PROBLEM TO SOLVE:
All lines up to and including the one that contains "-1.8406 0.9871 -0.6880" are to be transcribed exactly, starting from the first line of the records.

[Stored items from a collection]
■ ■ ■
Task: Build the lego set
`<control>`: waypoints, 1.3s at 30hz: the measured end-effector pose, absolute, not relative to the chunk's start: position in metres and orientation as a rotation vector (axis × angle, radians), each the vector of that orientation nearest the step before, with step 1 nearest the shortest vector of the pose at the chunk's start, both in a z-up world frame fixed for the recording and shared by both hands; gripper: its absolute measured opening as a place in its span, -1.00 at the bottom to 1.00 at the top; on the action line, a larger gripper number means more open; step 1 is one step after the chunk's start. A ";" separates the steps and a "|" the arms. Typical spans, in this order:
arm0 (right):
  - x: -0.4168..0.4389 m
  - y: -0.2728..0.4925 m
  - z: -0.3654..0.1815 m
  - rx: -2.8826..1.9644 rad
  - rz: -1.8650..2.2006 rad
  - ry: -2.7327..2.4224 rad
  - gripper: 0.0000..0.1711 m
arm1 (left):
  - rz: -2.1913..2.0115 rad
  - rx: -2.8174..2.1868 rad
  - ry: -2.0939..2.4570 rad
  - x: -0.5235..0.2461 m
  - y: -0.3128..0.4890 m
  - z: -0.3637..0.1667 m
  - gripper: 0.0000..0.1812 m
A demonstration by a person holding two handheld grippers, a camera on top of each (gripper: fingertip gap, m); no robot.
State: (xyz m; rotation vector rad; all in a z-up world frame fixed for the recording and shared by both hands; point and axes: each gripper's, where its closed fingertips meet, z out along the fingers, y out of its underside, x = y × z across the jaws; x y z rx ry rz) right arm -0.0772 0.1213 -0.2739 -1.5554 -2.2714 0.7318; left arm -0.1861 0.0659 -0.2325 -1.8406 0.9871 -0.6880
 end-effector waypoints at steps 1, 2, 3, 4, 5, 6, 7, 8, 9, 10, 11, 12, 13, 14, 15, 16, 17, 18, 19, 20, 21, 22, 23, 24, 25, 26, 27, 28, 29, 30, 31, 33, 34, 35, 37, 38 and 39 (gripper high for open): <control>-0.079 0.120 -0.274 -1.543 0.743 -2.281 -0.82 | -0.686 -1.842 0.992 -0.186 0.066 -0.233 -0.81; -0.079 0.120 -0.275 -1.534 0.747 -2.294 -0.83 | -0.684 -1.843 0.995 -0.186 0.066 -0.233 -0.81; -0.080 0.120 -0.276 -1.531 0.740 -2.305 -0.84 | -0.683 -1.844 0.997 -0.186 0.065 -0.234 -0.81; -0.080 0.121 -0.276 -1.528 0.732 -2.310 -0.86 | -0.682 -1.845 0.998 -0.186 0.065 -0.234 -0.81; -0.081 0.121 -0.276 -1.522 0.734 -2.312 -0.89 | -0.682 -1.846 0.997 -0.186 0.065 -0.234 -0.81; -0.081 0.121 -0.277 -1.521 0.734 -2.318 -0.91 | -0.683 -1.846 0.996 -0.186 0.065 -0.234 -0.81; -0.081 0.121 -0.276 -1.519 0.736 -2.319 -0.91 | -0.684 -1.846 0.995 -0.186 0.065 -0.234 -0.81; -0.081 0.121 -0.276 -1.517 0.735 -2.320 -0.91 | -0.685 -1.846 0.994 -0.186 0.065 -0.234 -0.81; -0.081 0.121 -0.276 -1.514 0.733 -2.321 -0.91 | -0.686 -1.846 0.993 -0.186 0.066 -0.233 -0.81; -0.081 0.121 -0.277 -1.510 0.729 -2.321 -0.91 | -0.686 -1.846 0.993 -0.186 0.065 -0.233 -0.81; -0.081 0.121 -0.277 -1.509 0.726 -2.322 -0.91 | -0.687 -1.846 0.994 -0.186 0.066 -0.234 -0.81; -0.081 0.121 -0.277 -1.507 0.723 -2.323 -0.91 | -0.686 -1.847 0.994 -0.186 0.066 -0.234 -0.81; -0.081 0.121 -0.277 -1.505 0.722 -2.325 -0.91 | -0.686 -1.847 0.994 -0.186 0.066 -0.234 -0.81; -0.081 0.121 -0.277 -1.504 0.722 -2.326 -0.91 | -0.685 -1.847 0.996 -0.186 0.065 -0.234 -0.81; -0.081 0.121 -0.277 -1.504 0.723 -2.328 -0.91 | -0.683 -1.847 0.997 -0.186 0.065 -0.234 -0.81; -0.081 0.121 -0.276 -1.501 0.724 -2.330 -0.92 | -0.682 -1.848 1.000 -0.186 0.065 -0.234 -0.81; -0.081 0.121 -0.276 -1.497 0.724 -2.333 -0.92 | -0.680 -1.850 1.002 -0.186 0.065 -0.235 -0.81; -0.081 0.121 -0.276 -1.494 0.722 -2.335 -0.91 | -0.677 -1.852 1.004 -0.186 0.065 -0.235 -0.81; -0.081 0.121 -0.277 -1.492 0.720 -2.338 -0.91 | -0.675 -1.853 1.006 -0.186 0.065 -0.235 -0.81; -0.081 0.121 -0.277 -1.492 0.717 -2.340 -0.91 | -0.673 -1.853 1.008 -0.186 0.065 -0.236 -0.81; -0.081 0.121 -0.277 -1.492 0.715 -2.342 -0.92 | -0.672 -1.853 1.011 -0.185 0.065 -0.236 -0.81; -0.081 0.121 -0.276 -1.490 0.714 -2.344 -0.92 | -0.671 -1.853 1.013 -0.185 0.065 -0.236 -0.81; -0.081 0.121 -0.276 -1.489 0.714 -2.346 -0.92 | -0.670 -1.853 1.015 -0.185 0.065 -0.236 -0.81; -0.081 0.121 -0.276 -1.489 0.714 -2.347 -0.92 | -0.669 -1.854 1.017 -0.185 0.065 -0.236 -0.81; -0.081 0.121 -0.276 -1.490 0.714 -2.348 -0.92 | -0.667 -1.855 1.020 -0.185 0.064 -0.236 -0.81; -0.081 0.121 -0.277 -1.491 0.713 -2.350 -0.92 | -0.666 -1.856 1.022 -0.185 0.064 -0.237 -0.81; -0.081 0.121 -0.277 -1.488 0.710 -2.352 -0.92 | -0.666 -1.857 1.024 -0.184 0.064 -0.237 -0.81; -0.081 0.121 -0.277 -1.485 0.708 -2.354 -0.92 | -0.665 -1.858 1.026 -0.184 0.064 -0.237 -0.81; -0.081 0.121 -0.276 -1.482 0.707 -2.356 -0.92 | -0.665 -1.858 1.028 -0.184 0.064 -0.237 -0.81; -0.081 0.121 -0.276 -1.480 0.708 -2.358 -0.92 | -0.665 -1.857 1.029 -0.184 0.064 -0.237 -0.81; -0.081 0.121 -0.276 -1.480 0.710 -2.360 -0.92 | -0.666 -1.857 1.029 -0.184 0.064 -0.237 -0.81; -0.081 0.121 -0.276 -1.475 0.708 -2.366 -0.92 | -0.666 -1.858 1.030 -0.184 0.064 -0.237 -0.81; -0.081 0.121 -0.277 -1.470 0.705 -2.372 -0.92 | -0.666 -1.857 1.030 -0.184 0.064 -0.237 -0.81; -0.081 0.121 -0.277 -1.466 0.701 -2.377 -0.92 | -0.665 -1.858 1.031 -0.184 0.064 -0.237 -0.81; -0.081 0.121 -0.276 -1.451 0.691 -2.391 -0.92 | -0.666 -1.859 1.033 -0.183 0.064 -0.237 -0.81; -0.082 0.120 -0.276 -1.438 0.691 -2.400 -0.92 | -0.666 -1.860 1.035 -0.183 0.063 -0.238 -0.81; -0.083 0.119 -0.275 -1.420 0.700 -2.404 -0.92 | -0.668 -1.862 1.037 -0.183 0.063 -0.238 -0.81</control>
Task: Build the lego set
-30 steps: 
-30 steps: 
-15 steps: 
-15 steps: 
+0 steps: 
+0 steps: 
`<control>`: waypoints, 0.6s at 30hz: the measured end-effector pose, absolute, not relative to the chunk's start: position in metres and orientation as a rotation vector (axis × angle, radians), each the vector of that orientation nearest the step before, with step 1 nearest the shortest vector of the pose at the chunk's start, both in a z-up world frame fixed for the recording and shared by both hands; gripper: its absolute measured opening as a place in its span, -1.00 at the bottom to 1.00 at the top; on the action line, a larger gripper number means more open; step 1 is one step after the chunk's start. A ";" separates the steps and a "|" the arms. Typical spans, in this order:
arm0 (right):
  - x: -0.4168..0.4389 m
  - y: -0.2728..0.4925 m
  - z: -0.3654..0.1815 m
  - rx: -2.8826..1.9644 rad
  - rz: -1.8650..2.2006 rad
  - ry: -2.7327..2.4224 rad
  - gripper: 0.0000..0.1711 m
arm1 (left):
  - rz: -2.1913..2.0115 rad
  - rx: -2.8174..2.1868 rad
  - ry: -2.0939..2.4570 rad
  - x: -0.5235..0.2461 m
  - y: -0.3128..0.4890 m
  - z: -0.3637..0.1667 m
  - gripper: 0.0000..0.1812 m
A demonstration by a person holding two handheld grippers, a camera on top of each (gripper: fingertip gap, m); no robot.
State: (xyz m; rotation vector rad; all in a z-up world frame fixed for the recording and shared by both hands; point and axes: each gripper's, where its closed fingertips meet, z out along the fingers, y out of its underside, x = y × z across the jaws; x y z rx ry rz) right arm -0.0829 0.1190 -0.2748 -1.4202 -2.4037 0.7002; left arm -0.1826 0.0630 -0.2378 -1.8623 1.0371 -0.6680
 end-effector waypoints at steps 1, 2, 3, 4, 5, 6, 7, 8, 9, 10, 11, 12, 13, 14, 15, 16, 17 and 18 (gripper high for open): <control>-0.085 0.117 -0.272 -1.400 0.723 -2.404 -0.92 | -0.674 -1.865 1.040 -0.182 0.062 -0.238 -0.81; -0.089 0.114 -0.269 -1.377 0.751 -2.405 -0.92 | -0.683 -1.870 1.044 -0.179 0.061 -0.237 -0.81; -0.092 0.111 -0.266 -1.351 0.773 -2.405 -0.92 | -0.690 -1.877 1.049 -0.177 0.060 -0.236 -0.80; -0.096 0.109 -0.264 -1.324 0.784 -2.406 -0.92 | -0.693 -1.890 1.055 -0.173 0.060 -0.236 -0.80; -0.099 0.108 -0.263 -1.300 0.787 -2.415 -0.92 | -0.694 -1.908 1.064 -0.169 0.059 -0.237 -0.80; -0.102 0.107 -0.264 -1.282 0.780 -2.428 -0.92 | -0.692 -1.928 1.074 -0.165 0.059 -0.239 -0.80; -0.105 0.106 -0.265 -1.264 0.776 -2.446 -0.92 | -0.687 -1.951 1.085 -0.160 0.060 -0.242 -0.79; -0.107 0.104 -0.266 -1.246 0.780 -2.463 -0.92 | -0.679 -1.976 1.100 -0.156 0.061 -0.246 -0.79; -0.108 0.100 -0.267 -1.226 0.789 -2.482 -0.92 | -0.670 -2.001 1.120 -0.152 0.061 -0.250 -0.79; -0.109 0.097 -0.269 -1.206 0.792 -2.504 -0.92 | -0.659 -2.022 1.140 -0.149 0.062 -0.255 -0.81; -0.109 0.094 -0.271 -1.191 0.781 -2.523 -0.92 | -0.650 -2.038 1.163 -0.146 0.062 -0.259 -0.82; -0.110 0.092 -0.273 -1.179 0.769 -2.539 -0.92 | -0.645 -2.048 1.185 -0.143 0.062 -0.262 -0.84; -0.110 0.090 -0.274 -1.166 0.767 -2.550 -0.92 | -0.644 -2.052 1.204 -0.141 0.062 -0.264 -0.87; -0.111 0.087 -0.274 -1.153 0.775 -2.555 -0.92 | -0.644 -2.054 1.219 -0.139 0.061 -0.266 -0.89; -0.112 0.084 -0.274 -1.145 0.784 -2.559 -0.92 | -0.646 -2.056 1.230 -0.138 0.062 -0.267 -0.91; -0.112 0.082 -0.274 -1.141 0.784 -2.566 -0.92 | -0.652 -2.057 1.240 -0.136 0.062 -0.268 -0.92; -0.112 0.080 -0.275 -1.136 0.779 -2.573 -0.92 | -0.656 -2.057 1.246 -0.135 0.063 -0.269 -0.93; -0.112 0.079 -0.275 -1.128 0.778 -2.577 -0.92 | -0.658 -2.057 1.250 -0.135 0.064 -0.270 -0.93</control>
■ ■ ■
TASK RESULT:
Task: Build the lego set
`<control>`: waypoints, 1.3s at 30hz: the measured end-effector pose, absolute, not relative to the chunk's start: position in metres and orientation as a rotation vector (axis × angle, radians), each the vector of that orientation nearest the step before, with step 1 nearest the shortest vector of the pose at the chunk's start, both in a z-up world frame fixed for the recording and shared by both hands; gripper: its absolute measured opening as a place in its span, -1.00 at the bottom to 1.00 at the top; on the action line, a larger gripper number means more open; step 1 is one step after the chunk's start. A ";" separates the steps and a "|" the arms. Typical spans, in this order:
arm0 (right):
  - x: -0.4168..0.4389 m
  - y: -0.2728..0.4925 m
  - z: -0.3654..0.1815 m
  - rx: -2.8826..1.9644 rad
  - rz: -1.8650..2.2006 rad
  - ry: -2.7327..2.4224 rad
  - gripper: 0.0000..0.1711 m
arm1 (left):
  - rz: -2.1913..2.0115 rad
  - rx: -2.8174..2.1868 rad
  - ry: -2.0939..2.4570 rad
  - x: -0.5235..0.2461 m
  - y: -0.3128..0.4890 m
  - z: -0.3637..0.1667 m
  - gripper: 0.0000..0.1812 m
A demonstration by a person holding two handheld grippers, a camera on top of each (gripper: fingertip gap, m); no robot.
State: (xyz m; rotation vector rad; all in a z-up world frame fixed for the recording and shared by both hands; point and axes: each gripper's, where its closed fingertips meet, z out along the fingers, y out of its underside, x = y × z across the jaws; x y z rx ry rz) right arm -0.0772 0.1213 -0.2739 -1.5554 -2.2714 0.7318; left arm -0.1861 0.0659 -0.2325 -1.8406 0.9871 -0.6880

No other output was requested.